O relator também antecipou, de dezembro de 2021 para dezembro de 2020, o fim do prazo para a suspensão dos refinanciamentos de dívidas dos municípios com a Previdência Social, além de determinar que a suspensão seja definida por meio de regulamentação.
Tramitação
A ajuda financeira aos estados começou a ser discutida pelo Parlamento há mais de um mês. Um primeiro projeto foi aprovado pela Câmara dos Deputados em abril.
O conteúdo era totalmente diferente do teor aprovado nesta terça.
A proposta inicial dos deputados recompunha, durante seis meses, as perdas de estados e municípios com a arrecadação do Imposto sobre Circulação de Mercadorias e Serviços (ICMS, estadual) e com o Imposto Sobre Serviços (ISS, municipal).
O projeto, porém, não estabelecia nenhuma contrapartida por parte dos entes federados e recebeu críticas do governo.
O episódio gerou uma troca de farpas públicas entre o presidente Jair Bolsonaro e o presidente da Câmara, Rodrigo Maia (DEM-RJ).
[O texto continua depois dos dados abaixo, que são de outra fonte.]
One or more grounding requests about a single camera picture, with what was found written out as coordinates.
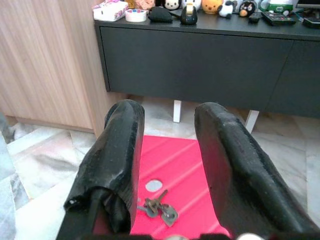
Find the yellow plush toy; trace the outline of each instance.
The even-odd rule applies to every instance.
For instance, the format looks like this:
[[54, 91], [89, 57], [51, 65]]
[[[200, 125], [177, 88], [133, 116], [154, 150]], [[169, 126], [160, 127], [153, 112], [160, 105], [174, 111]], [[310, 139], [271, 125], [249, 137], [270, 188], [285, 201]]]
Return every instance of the yellow plush toy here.
[[202, 9], [206, 14], [216, 14], [224, 0], [202, 0]]

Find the red plastic board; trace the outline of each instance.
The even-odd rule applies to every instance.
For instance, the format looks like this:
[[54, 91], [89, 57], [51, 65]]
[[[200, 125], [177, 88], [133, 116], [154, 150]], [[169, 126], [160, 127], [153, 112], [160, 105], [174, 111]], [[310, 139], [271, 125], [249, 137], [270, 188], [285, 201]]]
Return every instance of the red plastic board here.
[[[159, 180], [163, 186], [149, 192], [146, 184]], [[172, 235], [198, 238], [205, 233], [228, 231], [220, 226], [211, 201], [197, 140], [144, 136], [140, 159], [138, 205], [145, 198], [156, 198], [165, 189], [168, 193], [162, 203], [173, 206], [179, 214], [172, 227], [168, 227], [161, 216], [150, 218], [137, 210], [131, 234], [148, 234], [155, 239]]]

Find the wooden cabinet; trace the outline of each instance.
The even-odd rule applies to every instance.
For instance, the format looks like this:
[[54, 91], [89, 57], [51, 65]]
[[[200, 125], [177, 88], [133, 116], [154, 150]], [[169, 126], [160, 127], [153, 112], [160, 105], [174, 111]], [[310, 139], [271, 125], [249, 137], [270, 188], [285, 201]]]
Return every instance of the wooden cabinet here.
[[90, 0], [0, 1], [0, 109], [9, 116], [103, 130], [122, 96], [104, 86]]

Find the floor tile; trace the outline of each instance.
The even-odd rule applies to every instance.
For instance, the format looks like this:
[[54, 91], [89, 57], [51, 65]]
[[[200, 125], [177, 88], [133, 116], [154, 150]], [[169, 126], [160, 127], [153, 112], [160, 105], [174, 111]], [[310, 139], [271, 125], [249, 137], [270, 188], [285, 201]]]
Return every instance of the floor tile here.
[[307, 170], [306, 152], [292, 147], [295, 142], [290, 138], [273, 137], [265, 133], [253, 133], [261, 148], [269, 155], [293, 195], [307, 210]]
[[306, 143], [307, 210], [320, 227], [320, 139]]
[[80, 164], [68, 130], [57, 131], [12, 159], [27, 194], [33, 199], [75, 173]]
[[24, 137], [9, 143], [7, 145], [9, 154], [13, 156], [63, 131], [64, 129], [60, 128], [40, 127]]
[[253, 132], [278, 136], [300, 138], [303, 133], [290, 115], [261, 112], [256, 120]]
[[10, 183], [15, 209], [18, 210], [29, 202], [29, 197], [17, 173], [10, 176]]
[[97, 138], [93, 133], [83, 131], [70, 131], [73, 146], [76, 150], [76, 155], [80, 161], [83, 160], [84, 155], [90, 150]]
[[293, 119], [303, 136], [311, 139], [320, 139], [320, 119], [303, 116], [293, 116]]
[[16, 235], [15, 202], [10, 177], [0, 181], [0, 235], [1, 239], [13, 240]]
[[30, 125], [30, 124], [25, 124], [20, 122], [18, 122], [17, 124], [11, 127], [11, 129], [14, 131], [15, 141], [33, 132], [37, 128], [39, 128], [39, 126], [37, 125]]
[[55, 240], [65, 216], [63, 205], [76, 173], [16, 211], [15, 240]]
[[0, 181], [16, 172], [12, 159], [9, 155], [7, 144], [0, 131]]

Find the marble floor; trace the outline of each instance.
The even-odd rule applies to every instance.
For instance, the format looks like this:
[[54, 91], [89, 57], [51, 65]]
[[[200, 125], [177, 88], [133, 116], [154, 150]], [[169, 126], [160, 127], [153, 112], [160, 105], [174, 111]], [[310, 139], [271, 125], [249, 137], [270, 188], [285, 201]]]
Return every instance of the marble floor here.
[[[174, 123], [172, 100], [131, 98], [145, 108], [145, 135], [196, 138], [197, 103], [183, 102], [181, 122]], [[249, 112], [228, 109], [242, 120]], [[0, 232], [5, 230], [5, 239], [53, 240], [79, 164], [96, 138], [92, 133], [52, 127], [33, 126], [31, 132], [23, 128], [16, 127], [25, 135], [8, 145], [0, 141], [1, 166], [6, 166], [0, 171], [0, 218], [5, 214]], [[252, 135], [320, 226], [320, 119], [261, 113]]]

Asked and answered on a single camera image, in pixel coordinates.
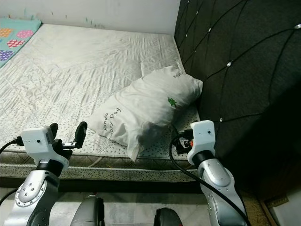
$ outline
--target colorful polka dot blanket
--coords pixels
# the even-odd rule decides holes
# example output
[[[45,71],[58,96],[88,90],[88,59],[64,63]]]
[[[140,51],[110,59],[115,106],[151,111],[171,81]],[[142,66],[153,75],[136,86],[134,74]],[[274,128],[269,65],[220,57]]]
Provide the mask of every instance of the colorful polka dot blanket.
[[[0,18],[0,68],[35,34],[40,20]]]

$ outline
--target tufted upholstery
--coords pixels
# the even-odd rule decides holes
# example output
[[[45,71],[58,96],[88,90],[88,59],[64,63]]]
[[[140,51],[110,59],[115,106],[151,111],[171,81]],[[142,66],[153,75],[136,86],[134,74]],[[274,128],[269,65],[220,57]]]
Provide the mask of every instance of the tufted upholstery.
[[[200,118],[214,121],[217,155],[235,174],[300,137],[300,0],[181,0],[174,37],[186,73],[204,82]]]

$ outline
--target black cable
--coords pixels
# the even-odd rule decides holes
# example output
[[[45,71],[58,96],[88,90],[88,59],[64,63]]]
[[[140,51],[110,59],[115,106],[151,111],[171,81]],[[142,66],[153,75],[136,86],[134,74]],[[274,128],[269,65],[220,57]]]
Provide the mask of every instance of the black cable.
[[[228,203],[233,209],[235,209],[240,215],[241,217],[245,220],[246,224],[248,226],[251,226],[251,223],[248,219],[248,217],[246,216],[246,214],[237,206],[235,205],[229,198],[227,198],[223,193],[219,192],[217,189],[215,189],[214,187],[212,187],[210,184],[208,184],[206,181],[202,180],[201,178],[197,177],[196,175],[188,172],[187,170],[183,169],[175,160],[172,154],[172,146],[173,146],[173,142],[180,138],[181,135],[178,135],[176,137],[174,137],[172,139],[172,141],[170,142],[169,145],[169,149],[168,149],[168,153],[169,153],[169,157],[171,162],[183,173],[185,173],[187,176],[195,179],[196,181],[198,181],[201,185],[205,186],[206,188],[210,189],[211,191],[213,191],[214,193],[216,193],[219,197],[221,197],[222,199],[225,200],[226,203]]]
[[[16,144],[15,140],[9,141],[6,145],[4,145],[1,149],[0,149],[0,154],[4,151],[5,148],[7,148],[8,146],[12,145],[12,144]]]
[[[12,191],[10,191],[10,192],[8,192],[5,196],[3,196],[3,197],[0,199],[0,206],[1,206],[1,204],[3,203],[3,201],[4,201],[7,197],[9,197],[11,194],[15,193],[17,190],[18,190],[18,188],[14,189],[14,190],[12,190]]]

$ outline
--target white pillow
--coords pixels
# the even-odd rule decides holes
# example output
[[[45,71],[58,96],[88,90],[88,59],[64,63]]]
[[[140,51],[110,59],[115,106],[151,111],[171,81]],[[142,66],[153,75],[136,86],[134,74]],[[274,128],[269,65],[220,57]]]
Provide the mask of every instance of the white pillow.
[[[101,136],[127,145],[128,156],[154,141],[200,95],[203,82],[173,66],[154,70],[115,93],[87,120]]]

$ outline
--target tiled floor
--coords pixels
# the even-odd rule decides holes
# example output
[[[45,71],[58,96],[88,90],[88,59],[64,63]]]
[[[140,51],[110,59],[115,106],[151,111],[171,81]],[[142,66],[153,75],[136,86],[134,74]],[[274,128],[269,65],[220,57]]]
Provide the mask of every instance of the tiled floor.
[[[10,189],[0,188],[0,197]],[[53,206],[50,226],[70,225],[83,199],[91,193],[63,193]],[[203,194],[101,193],[104,199],[106,226],[153,226],[158,208],[169,207],[180,216],[184,226],[209,226],[207,201]],[[10,196],[0,207],[0,226],[13,206]]]

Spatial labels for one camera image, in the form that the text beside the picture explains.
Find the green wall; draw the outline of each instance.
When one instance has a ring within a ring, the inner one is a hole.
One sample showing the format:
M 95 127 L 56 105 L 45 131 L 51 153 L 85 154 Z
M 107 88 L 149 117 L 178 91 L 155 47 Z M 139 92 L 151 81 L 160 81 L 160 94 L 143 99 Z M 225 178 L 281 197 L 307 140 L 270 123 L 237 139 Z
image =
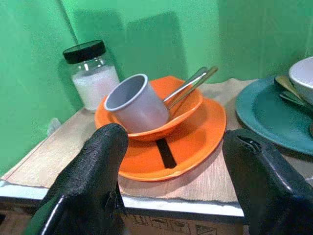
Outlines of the green wall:
M 217 65 L 209 82 L 221 82 L 286 73 L 313 55 L 312 30 L 313 1 L 304 0 L 1 1 L 0 174 L 46 136 L 51 118 L 82 107 L 62 59 L 77 42 L 103 39 L 121 79 L 185 79 Z
M 75 44 L 57 1 L 0 2 L 0 175 L 46 137 L 51 118 L 67 120 L 81 101 L 62 50 Z

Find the teal plate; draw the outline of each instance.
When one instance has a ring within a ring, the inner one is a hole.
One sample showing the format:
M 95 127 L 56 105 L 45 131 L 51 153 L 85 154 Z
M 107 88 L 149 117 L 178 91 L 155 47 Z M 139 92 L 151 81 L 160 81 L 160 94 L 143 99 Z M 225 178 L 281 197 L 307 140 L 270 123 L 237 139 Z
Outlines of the teal plate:
M 251 83 L 237 97 L 236 111 L 252 131 L 283 147 L 313 155 L 313 114 L 279 97 L 274 78 Z

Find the cup rim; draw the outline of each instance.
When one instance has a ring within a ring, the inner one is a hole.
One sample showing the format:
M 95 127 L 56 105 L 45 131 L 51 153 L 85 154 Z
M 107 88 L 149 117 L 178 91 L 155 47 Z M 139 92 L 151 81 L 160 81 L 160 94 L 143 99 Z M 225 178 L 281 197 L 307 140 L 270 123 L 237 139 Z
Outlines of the cup rim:
M 304 61 L 312 60 L 312 59 L 313 59 L 313 56 L 308 57 L 308 58 L 305 58 L 305 59 L 303 59 L 303 60 L 300 60 L 300 61 L 298 61 L 297 63 L 293 64 L 293 65 L 291 66 L 291 68 L 289 69 L 289 77 L 292 79 L 292 81 L 294 81 L 294 82 L 296 82 L 296 83 L 298 83 L 298 84 L 300 84 L 300 85 L 302 85 L 302 86 L 304 86 L 304 87 L 310 88 L 310 89 L 313 88 L 312 85 L 307 84 L 307 83 L 304 83 L 304 82 L 298 80 L 296 77 L 294 77 L 293 74 L 294 74 L 294 70 L 296 70 L 296 67 L 297 67 L 299 64 L 303 63 Z
M 109 98 L 111 97 L 111 95 L 117 90 L 118 87 L 120 87 L 123 83 L 127 82 L 128 80 L 131 80 L 132 78 L 134 77 L 137 77 L 137 76 L 142 76 L 144 78 L 144 82 L 143 82 L 143 85 L 141 86 L 141 88 L 139 89 L 139 91 L 130 99 L 128 100 L 127 102 L 123 103 L 122 105 L 120 106 L 117 106 L 116 108 L 109 108 L 107 106 L 107 103 L 108 103 L 108 100 Z M 126 106 L 128 106 L 129 104 L 131 104 L 135 99 L 137 99 L 140 94 L 142 93 L 142 91 L 145 89 L 145 87 L 147 86 L 148 84 L 148 76 L 143 74 L 143 73 L 138 73 L 138 74 L 135 74 L 133 76 L 130 76 L 128 78 L 126 78 L 124 81 L 122 81 L 120 84 L 118 84 L 108 95 L 108 97 L 106 98 L 106 101 L 104 102 L 104 108 L 110 112 L 114 112 L 114 111 L 118 111 L 118 110 L 121 110 L 123 108 L 125 108 Z

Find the black lid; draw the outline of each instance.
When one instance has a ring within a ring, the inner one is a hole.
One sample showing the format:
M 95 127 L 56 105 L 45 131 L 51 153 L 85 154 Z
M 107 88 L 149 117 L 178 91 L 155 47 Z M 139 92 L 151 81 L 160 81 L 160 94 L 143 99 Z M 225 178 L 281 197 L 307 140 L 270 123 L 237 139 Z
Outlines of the black lid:
M 66 49 L 63 56 L 68 64 L 76 64 L 103 55 L 105 52 L 103 41 L 95 40 Z

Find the salt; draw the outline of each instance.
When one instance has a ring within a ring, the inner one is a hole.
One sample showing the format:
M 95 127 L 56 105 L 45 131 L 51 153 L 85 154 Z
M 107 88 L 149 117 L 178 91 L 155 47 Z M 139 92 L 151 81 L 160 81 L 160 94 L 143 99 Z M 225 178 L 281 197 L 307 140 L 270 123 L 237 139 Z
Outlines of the salt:
M 100 101 L 119 83 L 114 66 L 101 66 L 94 71 L 81 71 L 72 77 L 73 83 L 85 105 L 95 112 Z
Quando a proposta chegou no Senado, houve uma manobra regimental e outro projeto, de autoria do senador Antonio Anastasia (PSDB-MG), foi apensada e passou a tramitar em conjunto.
A estratégia fez com que o andamento da matéria fosse reiniciado, desta vez, pelo Senado. Com isso, a Câmara passou a ser a casa legislativa revisora, ficando o Senado com a palavra final.
Isso porque, em geral, a tramitação de projetos de lei depende da autoria da proposta. Se for um deputado, começa pela Câmara, o Senado revisa, mas, se mexer, volta à Câmara antes de ir à sanção. Se for um senador, o caminho é o inverso. Começa pelo Senado, vai à Câmara e retorna para reanálise em caso de alterações.
Em seu parecer, o relator da matéria, deputado Pedro Paulo, fez críticas à proposta do Senado. Disse que preferia o trabalho feito pela Câmara, mas que defendi.
O presidente da Câmara também foi na mesma linha e defendeu a aprovação do texto. Ponderou que, apesar das divergências e da troca de origem da matéria para o Senado, o objetivo principal é atender os estados e municípios e fazer com que os “recursos possam chegar o mais rápido possível”.